Records from a data source
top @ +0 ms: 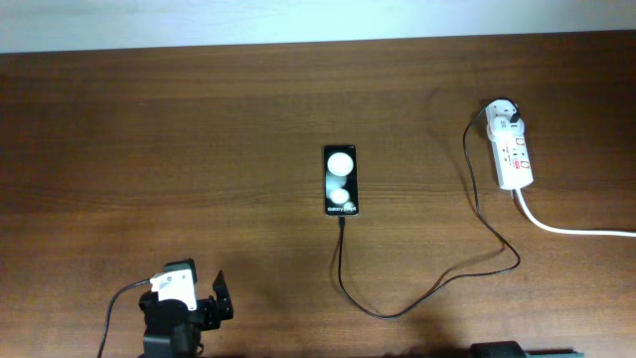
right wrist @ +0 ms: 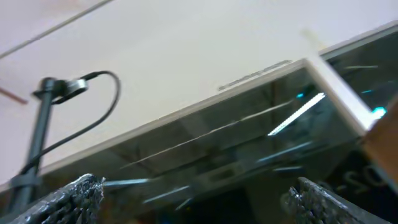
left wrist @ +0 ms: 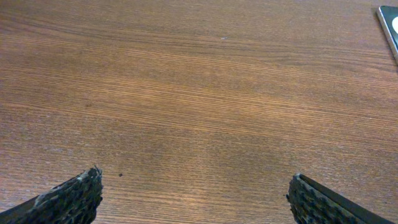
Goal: Plug charger to phone and switch on socket
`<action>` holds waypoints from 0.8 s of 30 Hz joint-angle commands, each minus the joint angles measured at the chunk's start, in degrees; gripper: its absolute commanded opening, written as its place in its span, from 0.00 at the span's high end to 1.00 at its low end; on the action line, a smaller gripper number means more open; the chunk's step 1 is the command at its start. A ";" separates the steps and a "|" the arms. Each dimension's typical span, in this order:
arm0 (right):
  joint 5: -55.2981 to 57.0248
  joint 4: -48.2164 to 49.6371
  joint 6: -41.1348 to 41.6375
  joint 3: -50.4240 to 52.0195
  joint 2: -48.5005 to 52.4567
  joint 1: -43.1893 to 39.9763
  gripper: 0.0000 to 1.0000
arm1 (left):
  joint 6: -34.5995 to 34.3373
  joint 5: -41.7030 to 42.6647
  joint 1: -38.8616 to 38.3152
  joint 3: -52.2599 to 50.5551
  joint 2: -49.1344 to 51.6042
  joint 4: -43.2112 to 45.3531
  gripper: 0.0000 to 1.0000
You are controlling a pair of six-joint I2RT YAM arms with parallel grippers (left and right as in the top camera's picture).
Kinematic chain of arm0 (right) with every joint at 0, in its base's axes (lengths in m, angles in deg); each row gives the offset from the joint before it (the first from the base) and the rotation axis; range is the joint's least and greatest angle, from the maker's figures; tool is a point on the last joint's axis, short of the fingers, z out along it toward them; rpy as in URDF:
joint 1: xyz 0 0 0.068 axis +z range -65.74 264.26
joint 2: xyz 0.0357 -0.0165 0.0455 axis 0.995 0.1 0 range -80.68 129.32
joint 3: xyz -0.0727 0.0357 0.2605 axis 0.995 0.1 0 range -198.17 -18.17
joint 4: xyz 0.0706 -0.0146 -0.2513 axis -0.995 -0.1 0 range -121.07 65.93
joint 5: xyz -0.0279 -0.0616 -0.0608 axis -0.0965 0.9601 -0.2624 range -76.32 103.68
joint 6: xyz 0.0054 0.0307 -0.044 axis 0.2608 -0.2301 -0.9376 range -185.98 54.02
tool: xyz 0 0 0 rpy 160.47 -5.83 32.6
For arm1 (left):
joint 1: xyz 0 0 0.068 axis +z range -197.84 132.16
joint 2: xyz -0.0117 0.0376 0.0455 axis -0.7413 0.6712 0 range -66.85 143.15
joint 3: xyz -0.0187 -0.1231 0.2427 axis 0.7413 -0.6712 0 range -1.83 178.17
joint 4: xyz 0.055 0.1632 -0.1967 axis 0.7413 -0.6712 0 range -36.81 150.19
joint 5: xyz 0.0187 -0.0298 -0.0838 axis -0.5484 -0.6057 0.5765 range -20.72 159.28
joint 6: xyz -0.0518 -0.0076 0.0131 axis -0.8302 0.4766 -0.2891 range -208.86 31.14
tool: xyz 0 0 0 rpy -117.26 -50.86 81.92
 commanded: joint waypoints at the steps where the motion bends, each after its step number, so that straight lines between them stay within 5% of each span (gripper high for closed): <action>1: 6.84 -0.50 -0.09 0.35 -0.28 -1.42 0.01 | 0.72 0.37 0.09 -0.24 -0.24 0.07 0.01; 10: 9.88 3.85 -0.22 7.43 -0.28 -1.66 0.01 | 0.74 0.37 0.09 -0.24 -0.24 0.07 0.01; 18: 5.46 19.96 -0.26 28.57 -0.28 -1.66 0.01 | 0.74 0.35 0.09 -0.24 -0.24 0.07 0.01; 24: 3.58 21.27 -0.20 41.68 -0.28 -1.66 0.01 | 0.72 0.35 0.09 -0.24 -0.24 0.07 0.01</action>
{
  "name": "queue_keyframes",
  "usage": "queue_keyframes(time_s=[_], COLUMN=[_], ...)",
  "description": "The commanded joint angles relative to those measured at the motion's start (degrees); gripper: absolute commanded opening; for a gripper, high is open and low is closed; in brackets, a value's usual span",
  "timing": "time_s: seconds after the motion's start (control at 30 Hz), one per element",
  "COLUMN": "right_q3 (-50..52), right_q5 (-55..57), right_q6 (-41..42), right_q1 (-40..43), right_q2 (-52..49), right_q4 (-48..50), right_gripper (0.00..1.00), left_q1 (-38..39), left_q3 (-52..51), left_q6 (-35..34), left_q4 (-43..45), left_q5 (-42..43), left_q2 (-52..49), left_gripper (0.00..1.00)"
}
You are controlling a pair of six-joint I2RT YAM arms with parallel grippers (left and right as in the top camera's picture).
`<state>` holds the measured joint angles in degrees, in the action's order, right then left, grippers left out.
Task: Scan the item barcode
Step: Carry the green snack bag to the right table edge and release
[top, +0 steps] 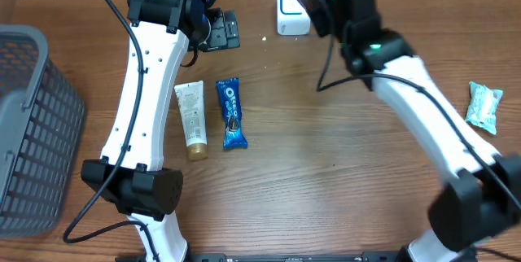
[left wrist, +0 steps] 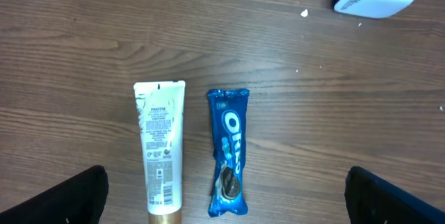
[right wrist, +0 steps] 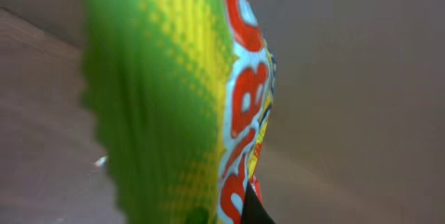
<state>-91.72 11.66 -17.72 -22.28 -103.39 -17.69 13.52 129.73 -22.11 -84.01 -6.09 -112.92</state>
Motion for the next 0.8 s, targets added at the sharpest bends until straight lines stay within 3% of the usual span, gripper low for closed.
queue_keyframes(time_s=[0.0, 0.13, 0.3, 0.5, 0.77], right_q3=[-0.96, -0.96, -0.92, -0.9, 4.28], right_q5=[-13.14, -23.8, -41.42, -41.72, -40.68], right_q6=[24.72, 37.31, 42.27, 42.99, 42.84], right_q1=[4.92, 13.31, 28.79, 41.64, 48.43], right_q2=[7.45, 11.63, 12.13, 11.98, 11.32], right_q4=[-11.1, -21.9, -30.73, -38.51, -39.65], right_gripper=[0.04, 0.04, 0.04, 0.04, 0.04], left_q1=[0.37, 0.37, 0.37, 0.37, 0.37], left_q3=[0.04, 0.04, 0.04, 0.04, 0.04], left_q6=[0.87, 0.87, 0.87, 0.87, 0.87], left_q4=[0.07, 0.07, 0.07, 0.07, 0.07], left_q5=[-0.04, -0.04, -0.04, -0.04, -0.04], left_q2=[-0.22, -0.22, -0.22, -0.22, -0.22], left_gripper=[1.0, 1.0, 1.0, 1.0, 1.0])
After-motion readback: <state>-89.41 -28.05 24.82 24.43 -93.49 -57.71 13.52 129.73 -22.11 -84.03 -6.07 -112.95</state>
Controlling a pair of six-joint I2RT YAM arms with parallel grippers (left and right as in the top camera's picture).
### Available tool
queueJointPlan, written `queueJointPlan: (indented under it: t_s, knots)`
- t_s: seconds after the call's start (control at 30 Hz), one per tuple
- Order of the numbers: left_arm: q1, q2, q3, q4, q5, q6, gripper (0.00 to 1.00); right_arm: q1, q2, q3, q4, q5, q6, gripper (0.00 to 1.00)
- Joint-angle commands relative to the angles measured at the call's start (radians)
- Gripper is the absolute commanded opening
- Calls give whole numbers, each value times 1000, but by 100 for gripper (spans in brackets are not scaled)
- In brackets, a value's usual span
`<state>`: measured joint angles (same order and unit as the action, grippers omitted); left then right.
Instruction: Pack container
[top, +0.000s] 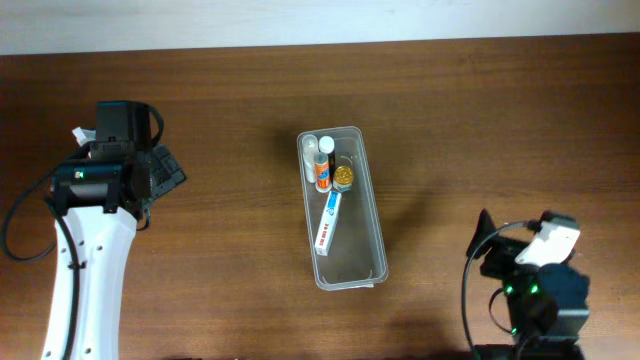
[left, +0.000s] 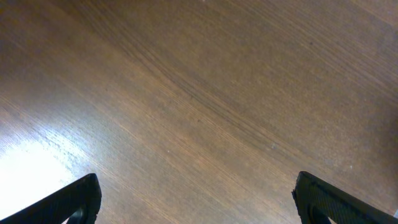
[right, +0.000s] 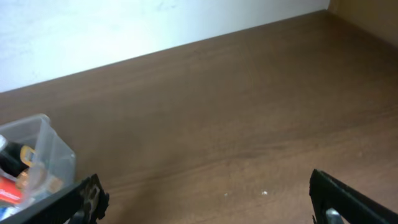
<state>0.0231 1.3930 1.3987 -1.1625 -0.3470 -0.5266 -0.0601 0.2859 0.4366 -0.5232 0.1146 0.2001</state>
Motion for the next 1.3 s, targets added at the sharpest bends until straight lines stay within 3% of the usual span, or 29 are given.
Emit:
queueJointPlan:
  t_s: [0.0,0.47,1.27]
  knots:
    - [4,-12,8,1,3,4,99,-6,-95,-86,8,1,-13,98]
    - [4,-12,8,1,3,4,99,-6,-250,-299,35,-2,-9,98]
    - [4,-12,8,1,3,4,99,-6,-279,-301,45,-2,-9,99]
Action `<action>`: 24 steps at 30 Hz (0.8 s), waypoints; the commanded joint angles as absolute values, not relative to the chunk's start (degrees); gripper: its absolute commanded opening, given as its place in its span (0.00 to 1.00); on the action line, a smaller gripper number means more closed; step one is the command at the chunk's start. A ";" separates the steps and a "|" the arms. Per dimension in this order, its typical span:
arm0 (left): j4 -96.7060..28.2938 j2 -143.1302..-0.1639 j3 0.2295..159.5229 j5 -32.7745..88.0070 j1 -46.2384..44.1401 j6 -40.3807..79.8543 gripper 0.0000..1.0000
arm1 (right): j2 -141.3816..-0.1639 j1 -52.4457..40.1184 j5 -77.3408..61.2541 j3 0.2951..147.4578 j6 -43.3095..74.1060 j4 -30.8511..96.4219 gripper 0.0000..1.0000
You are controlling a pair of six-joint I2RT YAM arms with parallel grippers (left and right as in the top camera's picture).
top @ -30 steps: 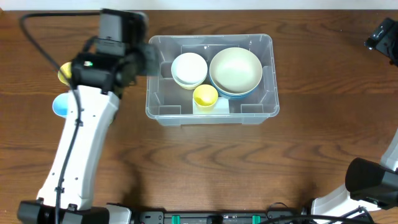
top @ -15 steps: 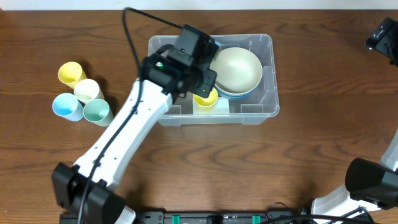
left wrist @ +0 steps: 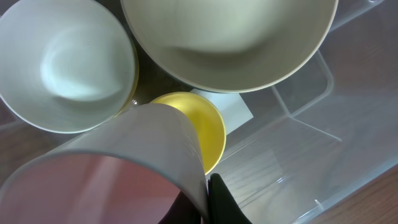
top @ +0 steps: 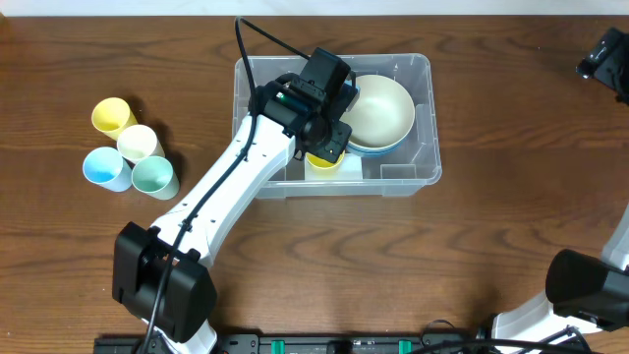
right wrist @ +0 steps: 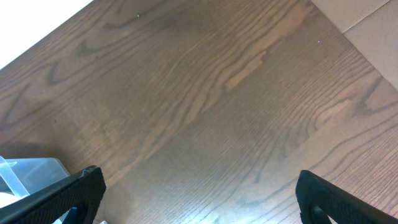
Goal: Pack container
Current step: 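Carry the pink cup and lower it into the yellow cup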
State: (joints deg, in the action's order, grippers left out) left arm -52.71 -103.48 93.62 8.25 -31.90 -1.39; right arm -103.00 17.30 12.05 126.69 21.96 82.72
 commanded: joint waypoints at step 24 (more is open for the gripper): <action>-54.15 -103.55 93.56 8.36 -34.72 -1.91 0.06 | -101.86 17.52 12.40 127.35 22.70 82.78 0.99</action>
State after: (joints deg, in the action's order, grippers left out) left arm -53.84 -103.48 93.62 8.62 -34.89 -1.39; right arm -103.00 17.30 12.05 126.69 21.96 82.72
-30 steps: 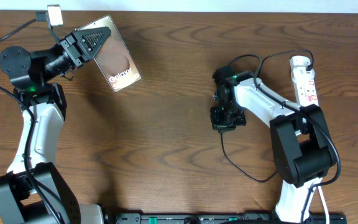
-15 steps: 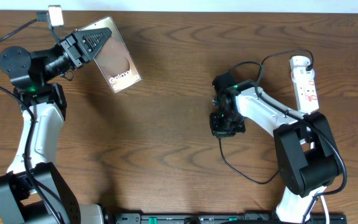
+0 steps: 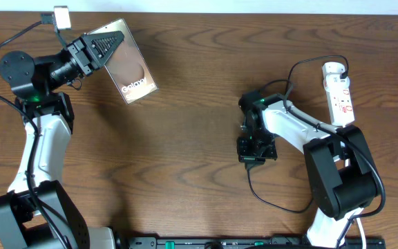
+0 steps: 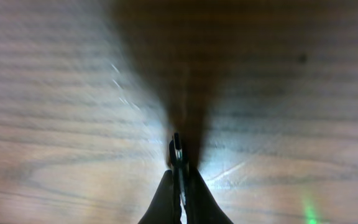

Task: Plug charger to phone and switch on socket

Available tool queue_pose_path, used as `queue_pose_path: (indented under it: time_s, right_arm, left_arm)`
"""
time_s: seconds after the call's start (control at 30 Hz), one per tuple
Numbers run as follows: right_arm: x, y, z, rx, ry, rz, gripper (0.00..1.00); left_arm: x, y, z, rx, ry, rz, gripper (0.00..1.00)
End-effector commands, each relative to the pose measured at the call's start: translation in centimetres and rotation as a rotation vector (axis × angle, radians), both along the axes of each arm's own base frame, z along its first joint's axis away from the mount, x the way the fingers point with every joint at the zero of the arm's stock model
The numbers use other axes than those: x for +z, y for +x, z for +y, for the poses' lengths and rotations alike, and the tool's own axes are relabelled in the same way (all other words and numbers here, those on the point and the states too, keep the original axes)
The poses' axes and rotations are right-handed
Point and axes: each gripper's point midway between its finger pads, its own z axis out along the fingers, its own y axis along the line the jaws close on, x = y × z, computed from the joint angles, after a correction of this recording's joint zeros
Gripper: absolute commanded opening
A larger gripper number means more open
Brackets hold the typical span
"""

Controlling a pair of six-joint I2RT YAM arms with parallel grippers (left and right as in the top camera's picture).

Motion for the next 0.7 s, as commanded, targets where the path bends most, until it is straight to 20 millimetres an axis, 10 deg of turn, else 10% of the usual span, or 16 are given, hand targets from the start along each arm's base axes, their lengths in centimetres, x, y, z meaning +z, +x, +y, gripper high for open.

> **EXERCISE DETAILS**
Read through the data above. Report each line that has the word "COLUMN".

> **PROBLEM SOLUTION**
  "usage": "queue_keyframes(time_s=[_], COLUMN=[_], ...)",
  "COLUMN": "right_q3 (-50..52), right_q5 (-55..57), right_q6 (-41..42), right_q1 (-40..43), right_q2 (-52..49), right_q4 (-48..50), right_gripper (0.00..1.00), left_q1 (-38..39), left_q3 (-52..51), left_q6 (-35..34), left_q4 (-43..45), left_q5 (-42..43), left_q2 (-52..49), left_gripper (0.00..1.00)"

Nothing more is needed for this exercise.